Here where native people in traditional dress walk among others wearing sunglasses and using cellular phones, and lethal poverty coexists with obscene excesses of richness, and powerful people display little or no education or talent, "magical realism" of the kind García Márquez wrote about is in the air, the sunlight, the very dirt we walk on.

I am surrounded by people of outstanding character and solid minds who at any moment of any day may tell me things the Northern mind simply can't accept. Impossible cures by barefoot curanderos, impossible feats of clairvoyance by neighborhood seers, impossible transformations of ordinary people into beings with demonic strength or character...

One night this week our three forest-protectors told me about a local creature something like a half- formed, half-alive monkey with mere slits for eyes.
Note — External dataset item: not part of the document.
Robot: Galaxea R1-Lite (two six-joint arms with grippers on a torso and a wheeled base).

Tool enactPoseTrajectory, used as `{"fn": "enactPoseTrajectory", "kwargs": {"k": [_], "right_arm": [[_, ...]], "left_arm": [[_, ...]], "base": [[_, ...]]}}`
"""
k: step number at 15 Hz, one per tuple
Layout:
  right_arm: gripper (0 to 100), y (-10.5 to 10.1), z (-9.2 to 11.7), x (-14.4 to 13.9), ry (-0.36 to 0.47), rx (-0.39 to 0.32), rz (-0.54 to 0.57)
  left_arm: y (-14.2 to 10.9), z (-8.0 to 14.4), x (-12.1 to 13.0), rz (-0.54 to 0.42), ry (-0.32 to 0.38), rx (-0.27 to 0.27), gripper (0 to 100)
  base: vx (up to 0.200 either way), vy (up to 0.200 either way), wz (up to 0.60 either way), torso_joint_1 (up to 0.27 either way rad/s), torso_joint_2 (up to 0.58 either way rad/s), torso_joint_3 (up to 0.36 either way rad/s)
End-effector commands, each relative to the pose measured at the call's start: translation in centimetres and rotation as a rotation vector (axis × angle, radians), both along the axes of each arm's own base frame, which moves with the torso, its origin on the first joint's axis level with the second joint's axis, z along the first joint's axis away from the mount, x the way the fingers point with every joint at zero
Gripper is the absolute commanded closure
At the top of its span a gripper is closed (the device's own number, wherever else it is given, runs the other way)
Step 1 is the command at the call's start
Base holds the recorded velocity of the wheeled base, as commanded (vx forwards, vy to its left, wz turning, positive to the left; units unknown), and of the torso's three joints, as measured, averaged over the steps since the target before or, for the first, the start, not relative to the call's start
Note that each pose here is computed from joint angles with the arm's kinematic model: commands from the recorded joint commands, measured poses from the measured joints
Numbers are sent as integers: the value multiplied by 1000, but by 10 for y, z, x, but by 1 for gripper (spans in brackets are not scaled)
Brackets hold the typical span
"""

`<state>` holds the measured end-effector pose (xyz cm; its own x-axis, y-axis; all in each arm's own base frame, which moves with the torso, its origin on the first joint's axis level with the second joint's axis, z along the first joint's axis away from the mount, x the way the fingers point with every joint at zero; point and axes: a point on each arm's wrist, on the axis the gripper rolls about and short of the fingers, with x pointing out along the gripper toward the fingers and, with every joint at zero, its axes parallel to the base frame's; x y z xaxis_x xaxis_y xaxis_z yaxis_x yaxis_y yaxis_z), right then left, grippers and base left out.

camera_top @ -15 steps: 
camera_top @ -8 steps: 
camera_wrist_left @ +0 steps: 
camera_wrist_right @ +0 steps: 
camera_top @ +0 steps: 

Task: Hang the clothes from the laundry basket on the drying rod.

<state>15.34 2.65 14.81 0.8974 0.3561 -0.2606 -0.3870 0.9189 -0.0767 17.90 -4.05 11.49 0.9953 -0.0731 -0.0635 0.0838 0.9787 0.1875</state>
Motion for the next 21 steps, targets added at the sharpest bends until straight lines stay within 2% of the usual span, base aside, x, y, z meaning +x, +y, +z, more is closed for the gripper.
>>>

It emerges at dusk and after three spastic jumps on the ground suddenly it sprouts wings and flies off as a bat. If it's unable to finish its three jumps, it dies. One of the men has found remains of the thing with tiny wings sprouting in its armpits, obviously having died just before finishing its three jumps.

I've given up saying that snakes don't sting with their tails. Even my Grandpa Conrad told me about such snakes in Kentucky back in the 50s, about "hoopsnakes" who take their sharp, venomous tails into their mouths, form themselves into hoops, and roll down hills. Moments before spinning into your presence they straighten out and become poisonous spears that impale you.

In earlier years I have been here when level-headed eyewitnesses reported certain students at the Adventist university downslope becoming possessed, uttering impossibly bass-voiced blasphemies and fighting off teachers with impossible strength.

More than ever I am convinced that one of the greatest threats to Life on Earth is that we humans are so susceptible to -- often even prefer -- pure fiction.

In my opinion, one of the first steps of anyone wanting to mature to a higher level of sophistication should be this: To get straight in the mind what is really believed as truth, what might or might not be truth, and what is patently untrue.

Once the small handful of truths each person possesses are intuitively recognized, then those truths should be set aside in the mind, honored as sacred, and one's life should from that point on be based on them.

Isn't it true that in the whole Universe the only place where lies and half-truths are found is in the minds of unperfected sentient beings such as us?